An exact copy of the data is required. No picture may appear in it.

****

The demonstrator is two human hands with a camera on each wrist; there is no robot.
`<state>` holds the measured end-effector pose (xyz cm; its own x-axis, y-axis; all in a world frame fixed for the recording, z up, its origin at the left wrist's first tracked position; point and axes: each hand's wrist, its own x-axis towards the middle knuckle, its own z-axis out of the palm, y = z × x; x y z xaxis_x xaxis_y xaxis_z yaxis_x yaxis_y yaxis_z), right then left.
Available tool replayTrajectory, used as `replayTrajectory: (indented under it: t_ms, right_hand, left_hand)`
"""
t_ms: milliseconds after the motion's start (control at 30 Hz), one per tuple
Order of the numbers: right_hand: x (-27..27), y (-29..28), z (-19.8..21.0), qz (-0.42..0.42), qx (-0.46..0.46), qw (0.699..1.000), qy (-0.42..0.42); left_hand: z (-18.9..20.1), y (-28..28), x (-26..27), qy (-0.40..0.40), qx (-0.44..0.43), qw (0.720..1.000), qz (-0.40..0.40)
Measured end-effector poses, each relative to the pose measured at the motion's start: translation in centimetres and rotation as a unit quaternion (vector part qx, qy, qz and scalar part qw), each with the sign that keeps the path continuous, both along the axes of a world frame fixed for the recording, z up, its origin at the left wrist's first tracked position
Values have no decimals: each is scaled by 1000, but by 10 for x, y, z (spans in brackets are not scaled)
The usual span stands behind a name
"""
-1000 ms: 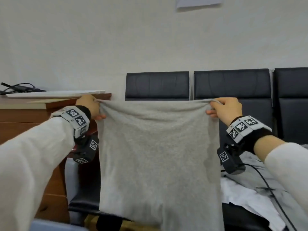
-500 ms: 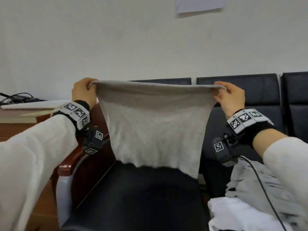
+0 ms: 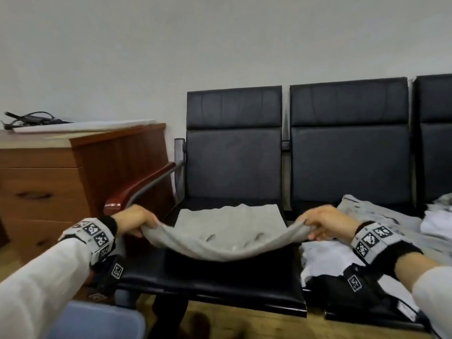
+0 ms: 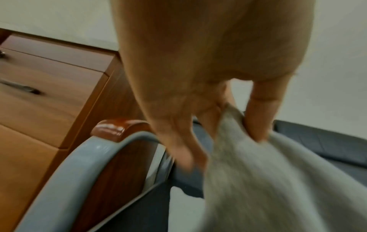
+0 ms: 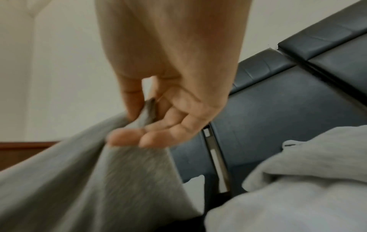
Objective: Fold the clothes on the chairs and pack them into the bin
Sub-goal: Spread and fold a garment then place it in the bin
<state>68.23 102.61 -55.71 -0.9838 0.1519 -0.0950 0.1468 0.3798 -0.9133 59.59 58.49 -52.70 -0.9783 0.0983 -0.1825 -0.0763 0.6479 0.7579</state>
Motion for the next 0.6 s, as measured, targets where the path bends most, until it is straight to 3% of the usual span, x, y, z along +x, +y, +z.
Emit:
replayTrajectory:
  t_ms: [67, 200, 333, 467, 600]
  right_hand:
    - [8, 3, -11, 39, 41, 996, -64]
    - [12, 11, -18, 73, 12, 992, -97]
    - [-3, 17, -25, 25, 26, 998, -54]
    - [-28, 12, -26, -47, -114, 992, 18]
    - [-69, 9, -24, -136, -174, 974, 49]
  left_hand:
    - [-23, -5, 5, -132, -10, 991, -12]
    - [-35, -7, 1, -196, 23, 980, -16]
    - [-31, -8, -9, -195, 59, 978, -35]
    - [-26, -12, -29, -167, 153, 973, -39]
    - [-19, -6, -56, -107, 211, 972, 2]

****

## RESPONSE AREA
The demonstrator is two human hands with a camera on each wrist; there is no robot.
`<state>` holds the measured end-effector pose (xyz cm; its own x-axis, y-axis; all in a world frame fixed for the recording, z up, its origin at the left wrist's first tracked position; point and axes: each hand's wrist, its own x-axis towards the middle knuckle, its own z-axis out of the palm, y = z × x; x y z xaxis_x xaxis_y xaxis_z yaxis_x yaxis_y yaxis_z), right then left.
Available tool replayTrajectory, used as `replayTrajectory: (indented under it: t_ms, right_hand, left_hand)`
"""
t_ms: milliseconds after the motion's start (control at 30 Hz), one per tuple
Order of the numbers: right_hand: x (-27..27), y (-29..28), z (-19.8..21.0), qz (-0.42..0.42), qx (-0.46..0.46), qw (0.699..1.000), qy (-0.42..0.42); left_hand: z (-18.9..20.1), y (-28..28), x (-26..27), qy (-0.40..0.40), qx (-0.44..0.43), qw (0.720..1.000), qz (-0.40..0.40)
Measured end-effector poses, each relative to the pose measured at the motion's start: translation in centimetres and rotation as a unit quaternion (vector part qx, qy, qz and scalar part qw), each with the sign that keeps the path continuous, both along the axes of a world frame fixed for the recording, z up, its origin at the left wrist's first tracked position
Values have no decimals: each is scaled by 1000, but by 10 for x, y, z (spans in brackets are not scaled)
The usual span stands behind a name
"""
-1000 ms: 
-500 ms: 
+0 ms: 
+0 ms: 
+0 ms: 
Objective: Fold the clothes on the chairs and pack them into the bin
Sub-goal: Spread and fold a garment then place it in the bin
<state>68.23 102.61 -55.71 -0.9838 0.1519 -0.0950 0.1468 0.3798 -0.9133 59.59 58.49 -52.70 -0.9783 0.0983 -0.1825 -0.0763 0.6479 0.7579</state>
Motion for the next 0.6 s, as measured, targets where the path bends most, until it is straight to 3% of the usual span, x, y, z along +x, +y, +z.
Emit:
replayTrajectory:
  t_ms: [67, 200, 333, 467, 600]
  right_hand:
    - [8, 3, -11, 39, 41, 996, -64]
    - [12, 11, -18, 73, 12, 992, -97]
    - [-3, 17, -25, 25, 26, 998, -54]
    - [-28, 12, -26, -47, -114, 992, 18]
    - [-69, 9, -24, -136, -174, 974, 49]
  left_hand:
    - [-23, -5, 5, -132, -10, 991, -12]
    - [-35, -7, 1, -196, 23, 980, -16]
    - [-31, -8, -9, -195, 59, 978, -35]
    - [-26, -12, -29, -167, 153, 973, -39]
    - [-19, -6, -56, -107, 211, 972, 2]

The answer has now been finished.